There are (at least) two major views of this. Design-driven organizations would likely agree with Alfaro, perhaps with the added input and agreement of a design team (artists and interaction designers) on the front side to craft the behavior of the desired product. Others that take a more “agile” approach may guide the product owner to focus on the problems, presenting them to the team in the form of stories and allowing the team to design the solution within a pre-determined set of parameters.
Either way, the product owner’s job is to define with more or less granularity the “what,” and to guide the team to analyze and implement the “how.”
Jul 31st
Recent work on business plans and business cases refocused me on the need to document for a wide audience the purpose and design of a product, within the context of how it would be delivered to market and how it would prove profitable. As I reflected upon this, it occurred to me that a concise package could be assembled that delivers all the information needed to evaluate a product.
I’m sure someone has thought of this before, and there’s probably a formal name for it, but I thought I’d document it while it’s in my head….and before I delete the email in which I decided to capture it.
1) What Problem is Being Solved: The overarching product summary should start with a definition of the problem(s) being solved. From this definition, anyone reading this package can evaluate whether the proposed solution addresses the problem or problems stated.
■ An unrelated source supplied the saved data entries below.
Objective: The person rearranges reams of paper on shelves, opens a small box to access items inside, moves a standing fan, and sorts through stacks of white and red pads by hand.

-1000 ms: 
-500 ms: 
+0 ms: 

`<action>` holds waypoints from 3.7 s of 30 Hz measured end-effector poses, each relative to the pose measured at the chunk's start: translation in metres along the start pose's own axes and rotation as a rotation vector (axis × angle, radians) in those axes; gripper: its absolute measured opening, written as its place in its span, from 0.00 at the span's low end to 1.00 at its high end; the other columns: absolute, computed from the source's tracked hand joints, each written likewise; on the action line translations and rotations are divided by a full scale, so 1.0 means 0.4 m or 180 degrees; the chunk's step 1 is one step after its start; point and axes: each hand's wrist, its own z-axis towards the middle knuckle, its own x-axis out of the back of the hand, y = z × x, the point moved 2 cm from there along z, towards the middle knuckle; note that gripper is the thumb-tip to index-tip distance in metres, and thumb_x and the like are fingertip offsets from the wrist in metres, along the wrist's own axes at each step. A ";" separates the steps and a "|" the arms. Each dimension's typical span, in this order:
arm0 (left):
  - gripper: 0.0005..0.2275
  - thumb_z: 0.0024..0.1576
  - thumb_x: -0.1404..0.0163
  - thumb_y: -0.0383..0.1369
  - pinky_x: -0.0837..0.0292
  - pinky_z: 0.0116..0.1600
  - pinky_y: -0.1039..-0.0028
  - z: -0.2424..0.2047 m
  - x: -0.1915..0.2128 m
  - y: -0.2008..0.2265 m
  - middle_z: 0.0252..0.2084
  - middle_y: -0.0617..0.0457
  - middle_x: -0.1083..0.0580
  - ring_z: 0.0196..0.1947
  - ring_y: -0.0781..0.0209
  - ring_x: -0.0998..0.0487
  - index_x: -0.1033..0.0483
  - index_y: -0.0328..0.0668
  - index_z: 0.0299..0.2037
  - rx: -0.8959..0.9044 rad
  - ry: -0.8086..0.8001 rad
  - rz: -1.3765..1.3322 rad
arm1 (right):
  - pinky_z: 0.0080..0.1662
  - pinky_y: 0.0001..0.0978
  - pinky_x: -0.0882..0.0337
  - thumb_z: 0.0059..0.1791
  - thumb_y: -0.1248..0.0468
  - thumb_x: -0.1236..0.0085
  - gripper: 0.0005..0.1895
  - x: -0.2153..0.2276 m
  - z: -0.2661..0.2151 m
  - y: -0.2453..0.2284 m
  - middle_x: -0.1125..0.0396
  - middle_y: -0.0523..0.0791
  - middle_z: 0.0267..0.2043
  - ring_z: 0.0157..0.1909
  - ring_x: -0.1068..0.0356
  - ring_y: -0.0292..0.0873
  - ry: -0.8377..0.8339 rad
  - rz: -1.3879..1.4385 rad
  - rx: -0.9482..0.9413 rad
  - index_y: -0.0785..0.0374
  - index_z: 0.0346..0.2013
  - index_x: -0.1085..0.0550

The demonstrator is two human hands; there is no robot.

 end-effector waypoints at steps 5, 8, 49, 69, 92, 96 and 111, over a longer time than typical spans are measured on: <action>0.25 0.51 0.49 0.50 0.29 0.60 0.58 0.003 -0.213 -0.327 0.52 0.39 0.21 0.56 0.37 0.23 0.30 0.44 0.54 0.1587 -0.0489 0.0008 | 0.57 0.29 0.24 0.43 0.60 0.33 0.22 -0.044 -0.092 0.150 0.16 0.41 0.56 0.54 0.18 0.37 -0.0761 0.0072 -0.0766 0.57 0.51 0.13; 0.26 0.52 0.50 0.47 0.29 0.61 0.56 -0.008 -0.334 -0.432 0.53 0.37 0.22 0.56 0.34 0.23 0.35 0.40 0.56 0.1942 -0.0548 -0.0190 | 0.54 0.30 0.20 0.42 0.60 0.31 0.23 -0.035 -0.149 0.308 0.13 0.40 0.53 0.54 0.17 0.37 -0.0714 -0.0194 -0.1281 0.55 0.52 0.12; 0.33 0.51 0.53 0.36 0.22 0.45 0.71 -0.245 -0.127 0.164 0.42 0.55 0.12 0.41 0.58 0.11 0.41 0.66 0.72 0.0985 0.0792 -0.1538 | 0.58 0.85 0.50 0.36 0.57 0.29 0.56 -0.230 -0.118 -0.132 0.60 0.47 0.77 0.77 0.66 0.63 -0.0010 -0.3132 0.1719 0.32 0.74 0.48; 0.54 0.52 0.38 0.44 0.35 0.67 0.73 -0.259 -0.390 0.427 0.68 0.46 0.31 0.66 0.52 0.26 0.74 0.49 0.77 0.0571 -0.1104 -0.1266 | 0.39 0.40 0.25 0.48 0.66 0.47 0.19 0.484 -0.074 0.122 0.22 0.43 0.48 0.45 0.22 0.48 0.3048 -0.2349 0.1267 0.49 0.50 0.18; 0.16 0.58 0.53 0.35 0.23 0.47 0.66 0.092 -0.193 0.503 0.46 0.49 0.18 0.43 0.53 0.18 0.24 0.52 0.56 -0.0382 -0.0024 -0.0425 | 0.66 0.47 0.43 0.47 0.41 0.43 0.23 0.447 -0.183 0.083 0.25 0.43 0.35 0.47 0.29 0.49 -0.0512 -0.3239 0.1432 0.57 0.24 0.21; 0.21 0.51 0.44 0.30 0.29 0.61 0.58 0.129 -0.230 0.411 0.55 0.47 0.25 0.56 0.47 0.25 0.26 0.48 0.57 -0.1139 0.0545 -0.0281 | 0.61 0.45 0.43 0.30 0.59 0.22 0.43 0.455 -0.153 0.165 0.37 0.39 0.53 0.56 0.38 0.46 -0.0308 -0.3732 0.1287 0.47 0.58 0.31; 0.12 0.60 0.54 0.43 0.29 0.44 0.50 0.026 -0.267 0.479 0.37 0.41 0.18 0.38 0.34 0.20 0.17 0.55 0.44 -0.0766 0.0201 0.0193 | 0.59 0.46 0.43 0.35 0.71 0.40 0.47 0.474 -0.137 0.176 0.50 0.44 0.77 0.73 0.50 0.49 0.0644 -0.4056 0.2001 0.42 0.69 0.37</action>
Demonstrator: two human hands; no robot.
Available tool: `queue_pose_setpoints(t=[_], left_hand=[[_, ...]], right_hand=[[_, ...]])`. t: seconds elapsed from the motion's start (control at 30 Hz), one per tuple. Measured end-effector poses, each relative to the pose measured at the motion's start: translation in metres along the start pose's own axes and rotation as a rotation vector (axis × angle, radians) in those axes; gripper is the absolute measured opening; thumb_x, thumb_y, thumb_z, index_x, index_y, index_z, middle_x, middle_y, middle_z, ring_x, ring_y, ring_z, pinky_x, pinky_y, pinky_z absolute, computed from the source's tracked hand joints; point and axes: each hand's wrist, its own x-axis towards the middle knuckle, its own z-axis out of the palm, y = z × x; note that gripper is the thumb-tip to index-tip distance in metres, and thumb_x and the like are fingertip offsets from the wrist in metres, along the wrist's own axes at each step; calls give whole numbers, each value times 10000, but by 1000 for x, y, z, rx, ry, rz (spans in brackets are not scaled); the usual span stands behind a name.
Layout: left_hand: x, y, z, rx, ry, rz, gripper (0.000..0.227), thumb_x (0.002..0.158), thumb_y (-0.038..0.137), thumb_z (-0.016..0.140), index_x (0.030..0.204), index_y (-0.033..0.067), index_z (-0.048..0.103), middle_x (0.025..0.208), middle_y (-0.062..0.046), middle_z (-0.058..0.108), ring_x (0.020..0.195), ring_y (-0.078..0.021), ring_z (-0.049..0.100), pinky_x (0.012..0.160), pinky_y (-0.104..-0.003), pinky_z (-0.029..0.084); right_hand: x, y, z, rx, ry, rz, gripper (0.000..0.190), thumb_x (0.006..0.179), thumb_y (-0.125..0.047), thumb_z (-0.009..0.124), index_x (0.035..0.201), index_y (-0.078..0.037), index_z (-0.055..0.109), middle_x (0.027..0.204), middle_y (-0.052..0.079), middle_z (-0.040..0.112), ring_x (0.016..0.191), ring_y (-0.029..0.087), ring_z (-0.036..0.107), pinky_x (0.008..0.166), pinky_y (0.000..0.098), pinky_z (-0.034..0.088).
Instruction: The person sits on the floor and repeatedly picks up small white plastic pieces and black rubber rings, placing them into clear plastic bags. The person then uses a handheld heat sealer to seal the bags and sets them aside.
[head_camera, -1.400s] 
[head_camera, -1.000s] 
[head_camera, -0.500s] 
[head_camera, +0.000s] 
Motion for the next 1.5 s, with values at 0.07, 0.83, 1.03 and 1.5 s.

Much expense can be saved by not delivering a solution to market that doesn’t address the intended problem.
2) Buyer and User Personas: Who is the primary user for whom a product is to be built, and who is the buyer actually responsible for the decision to purchase? Often times these are not the same people–a proper user persona can identify the user’s tendencies and the typical person who will be using the product, whereas a buyer persona can help to keep the buyer’s motivations in mind.
3) Value Proposition: A succinct explanation of how the product can provide tangible, financial benefit to the user. One method is to show the value of the time saved by elimination of manual steps, which can show the value of efficiency. Increased revenue may be harder to validate, but using reasonable estimates can help to show the exact amount of value that a user will obtain by using the product. This evaluation is helpful when it comes to pricing the product for the market, and should take into account how the solution solves the stated problem for the buyer and users defined above.
4) Solution Workflows: For a software product, no presentation of the proposed product is complete without a robust set of wireframes weaved together with a good story. Packaging this all together helps answer “what are we building, exactly?” and helps build the case that the solution proposed is indeed the best one, for the conditions in items one and two above.
There are other items packaged in a business case — in particular, one that comes to mind is a pricing proposal — but the items listed here are enough to deliver to business people within a large software company to make the case that a particular product is solving a real market need for real users, and to explain exactly what product is proposed to meet that need.